Sometimes the spots can appear on mucous membranes, for instance, inside the mouth.

Purpura tends to occur in clusters that are found in a single area or cover a large portion of the body. The larger the rash is, the greater the bleeding will often be.

Unlike some other rashes, purpura will not change color or blanch when pressed. The rash can look a lot like tiny clusters of bruises, but the skin should not be itchy or irritated – this would suggest a cause other than purpura.

Purpura itself is a symptom rather than a condition. To determine the cause, doctors must run a range of tests. These tests will assess the patient’s nutrition, platelet levels, inflammation, potential for infection, and blood vessel health.

Treatment for purpura usually requires treating the rash’s underlying cause.

Types of purpura

Doctors break purpura rashes into two categories based on platelet counts. Platelets are cell fragments that help blood clot more effectively, preventing dangerous bleeding.

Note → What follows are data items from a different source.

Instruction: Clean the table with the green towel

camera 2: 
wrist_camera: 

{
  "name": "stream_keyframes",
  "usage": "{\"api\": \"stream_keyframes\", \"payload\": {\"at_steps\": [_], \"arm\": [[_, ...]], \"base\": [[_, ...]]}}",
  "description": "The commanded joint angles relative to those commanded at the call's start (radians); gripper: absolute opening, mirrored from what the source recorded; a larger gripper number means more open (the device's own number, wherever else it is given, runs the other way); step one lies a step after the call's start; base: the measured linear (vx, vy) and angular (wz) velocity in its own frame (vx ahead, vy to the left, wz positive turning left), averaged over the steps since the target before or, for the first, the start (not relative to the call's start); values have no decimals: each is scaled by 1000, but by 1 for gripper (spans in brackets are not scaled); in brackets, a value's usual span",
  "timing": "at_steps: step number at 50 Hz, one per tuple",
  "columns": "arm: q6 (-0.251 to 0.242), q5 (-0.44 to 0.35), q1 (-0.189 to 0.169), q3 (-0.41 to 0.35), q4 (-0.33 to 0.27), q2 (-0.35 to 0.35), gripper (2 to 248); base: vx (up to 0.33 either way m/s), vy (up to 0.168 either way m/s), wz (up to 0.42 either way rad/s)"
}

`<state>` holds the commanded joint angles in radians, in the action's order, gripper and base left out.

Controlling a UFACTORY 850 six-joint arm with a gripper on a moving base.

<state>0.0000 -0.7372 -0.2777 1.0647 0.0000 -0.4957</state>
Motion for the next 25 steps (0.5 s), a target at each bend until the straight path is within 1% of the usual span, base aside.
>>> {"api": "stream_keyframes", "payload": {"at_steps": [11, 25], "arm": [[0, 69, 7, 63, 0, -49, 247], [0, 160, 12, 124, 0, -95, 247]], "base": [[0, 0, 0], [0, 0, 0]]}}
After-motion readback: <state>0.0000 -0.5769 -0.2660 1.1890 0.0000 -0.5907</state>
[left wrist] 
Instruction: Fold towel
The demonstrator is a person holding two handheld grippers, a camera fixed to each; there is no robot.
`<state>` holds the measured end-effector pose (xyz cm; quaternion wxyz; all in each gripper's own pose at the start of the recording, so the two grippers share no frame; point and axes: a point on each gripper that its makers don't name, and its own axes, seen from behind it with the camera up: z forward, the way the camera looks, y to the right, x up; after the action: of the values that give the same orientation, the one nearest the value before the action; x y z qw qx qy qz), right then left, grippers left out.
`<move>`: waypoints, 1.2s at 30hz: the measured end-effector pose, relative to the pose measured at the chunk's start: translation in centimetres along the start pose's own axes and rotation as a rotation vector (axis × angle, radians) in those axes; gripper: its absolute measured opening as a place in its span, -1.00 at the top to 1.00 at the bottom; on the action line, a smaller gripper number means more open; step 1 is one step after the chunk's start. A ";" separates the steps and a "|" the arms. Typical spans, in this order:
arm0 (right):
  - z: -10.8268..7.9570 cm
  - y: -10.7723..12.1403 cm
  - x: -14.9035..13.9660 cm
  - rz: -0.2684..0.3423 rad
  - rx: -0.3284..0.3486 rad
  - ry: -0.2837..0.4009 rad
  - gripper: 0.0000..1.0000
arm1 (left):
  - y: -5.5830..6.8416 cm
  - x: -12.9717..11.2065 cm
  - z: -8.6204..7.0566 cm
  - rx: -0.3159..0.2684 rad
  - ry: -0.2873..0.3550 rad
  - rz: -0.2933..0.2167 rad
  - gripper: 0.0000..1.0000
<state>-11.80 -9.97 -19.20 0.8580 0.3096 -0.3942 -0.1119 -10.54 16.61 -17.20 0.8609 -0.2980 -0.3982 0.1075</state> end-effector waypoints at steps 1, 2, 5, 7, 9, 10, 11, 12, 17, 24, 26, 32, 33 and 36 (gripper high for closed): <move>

• Thrombocytopenic purpuras – platelet counts are low, suggesting an underlying clotting disorder.
• Nonthrombocytopenic purpuras – platelet levels are normal, suggesting another cause.

A low platelet count can cause excessive bleeding and bruising and be caused by a number of factors, including:

• cancer
• bone marrow transplants
• HIV infections
• chemotherapy
• estrogen therapy
• hormone replacement therapy
• some medications

A range of underlying medical conditions can cause both kinds of purpura.

One of the most-studied varieties of purpura is Henoch-Schönlein purpura, a nonthrombocytopenic version of purpura. More common among young children, this type of purpura is frequently preceded by a respiratory infection. Symptoms often go away on their own, but some people with Henoch-Schönlein purpura suffer dangerous inflammation that leads to kidney problems.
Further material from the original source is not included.